• Exercise directions: Within the listing below, the lines to output run from the one containing "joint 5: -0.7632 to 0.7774" through the one containing "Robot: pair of"; copy them exactly and nothing else.

BEGIN

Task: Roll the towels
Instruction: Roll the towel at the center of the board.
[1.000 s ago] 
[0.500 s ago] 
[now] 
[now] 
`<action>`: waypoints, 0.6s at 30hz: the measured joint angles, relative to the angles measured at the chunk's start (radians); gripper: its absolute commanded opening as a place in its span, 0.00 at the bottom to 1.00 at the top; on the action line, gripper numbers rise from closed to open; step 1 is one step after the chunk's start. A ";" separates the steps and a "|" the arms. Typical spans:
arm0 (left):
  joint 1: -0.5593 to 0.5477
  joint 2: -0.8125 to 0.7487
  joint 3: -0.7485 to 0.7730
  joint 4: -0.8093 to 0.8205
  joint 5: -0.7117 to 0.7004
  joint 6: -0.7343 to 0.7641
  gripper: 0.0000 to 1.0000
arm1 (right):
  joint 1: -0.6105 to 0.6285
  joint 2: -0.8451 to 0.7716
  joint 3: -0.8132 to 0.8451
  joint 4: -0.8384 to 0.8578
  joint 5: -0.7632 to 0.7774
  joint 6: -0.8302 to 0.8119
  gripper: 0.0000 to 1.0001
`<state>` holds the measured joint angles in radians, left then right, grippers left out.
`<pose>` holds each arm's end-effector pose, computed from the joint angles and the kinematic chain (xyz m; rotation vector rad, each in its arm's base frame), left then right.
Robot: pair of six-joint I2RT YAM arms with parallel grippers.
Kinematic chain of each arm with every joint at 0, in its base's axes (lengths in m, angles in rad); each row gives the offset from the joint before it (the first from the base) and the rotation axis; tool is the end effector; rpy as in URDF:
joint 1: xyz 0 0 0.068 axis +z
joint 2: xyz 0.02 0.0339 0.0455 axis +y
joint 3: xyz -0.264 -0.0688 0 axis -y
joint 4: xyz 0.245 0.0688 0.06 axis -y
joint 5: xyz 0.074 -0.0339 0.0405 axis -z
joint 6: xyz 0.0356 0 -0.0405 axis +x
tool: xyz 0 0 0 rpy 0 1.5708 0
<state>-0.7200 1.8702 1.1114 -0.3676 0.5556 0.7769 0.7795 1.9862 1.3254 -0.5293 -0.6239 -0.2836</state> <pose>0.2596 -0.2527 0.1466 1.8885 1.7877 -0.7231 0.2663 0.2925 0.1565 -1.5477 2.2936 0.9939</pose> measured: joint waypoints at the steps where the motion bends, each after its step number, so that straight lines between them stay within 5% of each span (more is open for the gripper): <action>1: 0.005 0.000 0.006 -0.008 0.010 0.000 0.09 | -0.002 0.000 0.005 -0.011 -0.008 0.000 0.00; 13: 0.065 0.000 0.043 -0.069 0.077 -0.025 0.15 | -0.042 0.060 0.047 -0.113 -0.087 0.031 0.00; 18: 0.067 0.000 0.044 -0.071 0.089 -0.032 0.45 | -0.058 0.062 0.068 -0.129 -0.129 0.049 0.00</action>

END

• Final answer:
  joint 5: -0.7632 to 0.7774
  joint 6: -0.8302 to 0.8119
  gripper: 0.0000 to 1.0001
`<state>` holds the measured joint angles in radians, left then right, grippers left out.
`<pose>` holds each arm's end-effector pose, computed from the joint angles and the kinematic chain (xyz m; rotation vector rad, each in its arm's base frame), left then right.
Robot: pair of six-joint I2RT YAM arms with parallel grippers.

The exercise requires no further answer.